◆ **Prompt**:
Find the word "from" in the listing. Copy out each line where it occurs.

◆ **Exercise data**:

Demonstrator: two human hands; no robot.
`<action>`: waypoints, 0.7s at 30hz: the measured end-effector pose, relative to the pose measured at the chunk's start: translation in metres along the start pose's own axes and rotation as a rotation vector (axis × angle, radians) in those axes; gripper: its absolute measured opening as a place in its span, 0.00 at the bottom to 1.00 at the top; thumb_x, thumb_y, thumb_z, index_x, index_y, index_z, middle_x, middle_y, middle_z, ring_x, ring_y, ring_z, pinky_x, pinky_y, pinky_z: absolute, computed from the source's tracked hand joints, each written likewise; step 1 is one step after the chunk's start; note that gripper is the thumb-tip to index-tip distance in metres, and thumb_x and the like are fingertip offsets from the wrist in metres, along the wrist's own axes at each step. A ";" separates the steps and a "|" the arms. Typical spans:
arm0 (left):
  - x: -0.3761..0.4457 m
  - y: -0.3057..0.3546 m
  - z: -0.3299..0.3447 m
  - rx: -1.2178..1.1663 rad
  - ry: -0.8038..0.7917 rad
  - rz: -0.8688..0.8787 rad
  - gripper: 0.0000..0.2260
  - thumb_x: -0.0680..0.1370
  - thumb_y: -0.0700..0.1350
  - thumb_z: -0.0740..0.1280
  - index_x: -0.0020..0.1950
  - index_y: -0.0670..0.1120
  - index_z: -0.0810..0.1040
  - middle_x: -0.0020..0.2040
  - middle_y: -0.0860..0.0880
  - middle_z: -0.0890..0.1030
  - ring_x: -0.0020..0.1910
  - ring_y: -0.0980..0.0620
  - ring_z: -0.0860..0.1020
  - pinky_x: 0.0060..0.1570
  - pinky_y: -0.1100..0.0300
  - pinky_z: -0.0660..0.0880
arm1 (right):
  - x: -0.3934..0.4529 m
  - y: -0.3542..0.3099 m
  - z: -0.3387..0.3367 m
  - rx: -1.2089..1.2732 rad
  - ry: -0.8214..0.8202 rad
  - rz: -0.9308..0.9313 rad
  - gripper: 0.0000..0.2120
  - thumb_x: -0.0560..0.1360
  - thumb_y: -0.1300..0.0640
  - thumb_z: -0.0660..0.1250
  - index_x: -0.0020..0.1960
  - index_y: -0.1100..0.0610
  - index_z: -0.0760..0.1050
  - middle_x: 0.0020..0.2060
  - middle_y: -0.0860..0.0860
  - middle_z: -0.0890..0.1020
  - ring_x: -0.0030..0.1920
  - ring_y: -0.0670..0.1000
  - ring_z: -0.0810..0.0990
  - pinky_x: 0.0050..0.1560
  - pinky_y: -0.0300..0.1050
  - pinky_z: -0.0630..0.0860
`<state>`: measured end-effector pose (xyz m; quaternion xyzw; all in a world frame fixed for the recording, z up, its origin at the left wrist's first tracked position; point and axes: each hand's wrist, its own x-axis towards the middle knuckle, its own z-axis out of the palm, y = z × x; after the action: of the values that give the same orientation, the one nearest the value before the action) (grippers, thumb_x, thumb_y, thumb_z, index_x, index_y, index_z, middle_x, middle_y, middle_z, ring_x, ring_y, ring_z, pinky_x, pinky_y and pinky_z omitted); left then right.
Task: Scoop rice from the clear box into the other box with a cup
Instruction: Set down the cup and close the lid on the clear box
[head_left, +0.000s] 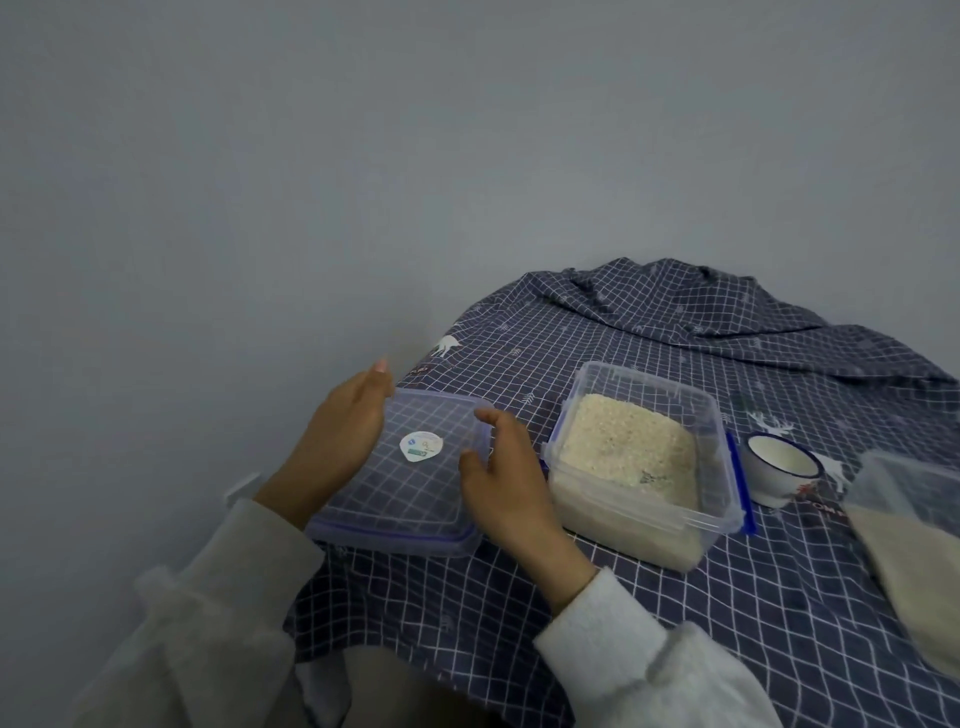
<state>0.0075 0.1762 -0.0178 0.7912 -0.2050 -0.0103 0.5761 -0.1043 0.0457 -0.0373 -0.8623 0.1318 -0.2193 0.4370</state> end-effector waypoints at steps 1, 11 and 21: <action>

◆ **Problem solution**:
`<action>`: waypoints, 0.7s at 30hz: the measured end-effector pose, relative to the pose measured at the chunk's start: translation in metres along the start pose's own axes and rotation as a rotation vector (axis × angle, radians) in those axes; gripper: its absolute measured opening as a place in its span, 0.00 at the bottom to 1.00 at the top; thumb_x, thumb_y, thumb_z, index_x, index_y, index_z, middle_x, middle_y, middle_z, ring_x, ring_y, ring_z, pinky_x, pinky_y, pinky_z: absolute, computed from the source's tracked hand joints, each written likewise; step 1 is one step after the chunk's start; note that gripper is the thumb-tip to index-tip distance in metres, and thumb_x and the like are fingertip offsets from the wrist in metres, along the wrist's own axes at each step. A ";" separates the steps and a "|" the arms. Typical spans:
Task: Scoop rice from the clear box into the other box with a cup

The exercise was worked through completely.